• **Exercise instructions**: Run through the data and copy out every line that mentions the word "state".

• **Stored data**:
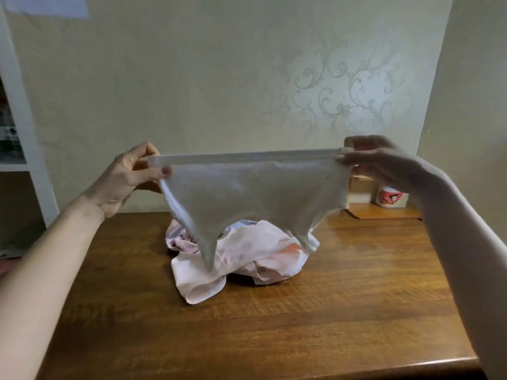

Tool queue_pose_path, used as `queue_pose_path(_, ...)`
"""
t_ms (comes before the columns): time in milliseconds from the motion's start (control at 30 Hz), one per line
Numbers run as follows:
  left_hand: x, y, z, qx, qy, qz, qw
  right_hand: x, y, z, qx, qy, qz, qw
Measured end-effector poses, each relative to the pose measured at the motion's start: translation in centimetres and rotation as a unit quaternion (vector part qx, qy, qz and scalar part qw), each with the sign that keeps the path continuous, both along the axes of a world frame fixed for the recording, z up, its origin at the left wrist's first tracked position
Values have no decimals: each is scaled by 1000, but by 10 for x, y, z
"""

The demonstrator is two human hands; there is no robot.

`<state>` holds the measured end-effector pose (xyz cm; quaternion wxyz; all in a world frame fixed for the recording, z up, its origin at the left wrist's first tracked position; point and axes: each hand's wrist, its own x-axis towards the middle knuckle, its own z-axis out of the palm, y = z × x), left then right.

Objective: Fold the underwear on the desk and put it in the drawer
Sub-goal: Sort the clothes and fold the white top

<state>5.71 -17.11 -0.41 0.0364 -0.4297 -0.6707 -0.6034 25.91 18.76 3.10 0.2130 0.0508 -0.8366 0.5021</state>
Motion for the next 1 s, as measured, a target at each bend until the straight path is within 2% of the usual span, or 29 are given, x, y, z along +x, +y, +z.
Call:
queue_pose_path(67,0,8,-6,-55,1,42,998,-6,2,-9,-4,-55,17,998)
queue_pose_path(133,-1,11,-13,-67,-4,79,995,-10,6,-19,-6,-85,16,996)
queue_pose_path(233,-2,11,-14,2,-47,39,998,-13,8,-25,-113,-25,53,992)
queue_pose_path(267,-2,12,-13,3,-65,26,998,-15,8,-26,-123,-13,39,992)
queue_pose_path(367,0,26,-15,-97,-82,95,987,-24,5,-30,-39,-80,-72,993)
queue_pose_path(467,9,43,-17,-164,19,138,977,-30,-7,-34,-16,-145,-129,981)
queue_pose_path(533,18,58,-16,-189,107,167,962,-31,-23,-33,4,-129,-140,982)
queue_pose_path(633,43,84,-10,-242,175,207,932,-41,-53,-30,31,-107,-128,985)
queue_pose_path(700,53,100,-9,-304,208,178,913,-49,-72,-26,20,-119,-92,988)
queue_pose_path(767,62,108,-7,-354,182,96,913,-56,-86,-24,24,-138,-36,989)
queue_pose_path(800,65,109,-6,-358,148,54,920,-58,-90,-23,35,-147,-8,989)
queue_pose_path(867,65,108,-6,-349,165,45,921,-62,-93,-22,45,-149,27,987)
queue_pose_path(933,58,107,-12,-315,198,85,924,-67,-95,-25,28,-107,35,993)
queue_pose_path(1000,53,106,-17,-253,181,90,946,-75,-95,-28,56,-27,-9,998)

• **Result of the task**:
`<state>` holds the measured end-effector pose (xyz cm; quaternion wxyz; all in a world frame fixed for the recording, z up, its origin at the left wrist's first tracked position; point and axes: each hand's wrist, its own x-axis towards the middle knuckle, its own z-axis out of the palm, y = z × x), left then right.
<state>5.71 -17.11 -0.41 0.0364 -0.4297 -0.6707 -0.6034 25.91 18.76 3.10 0.2130 0.0508 -0.8366 0.5021</state>

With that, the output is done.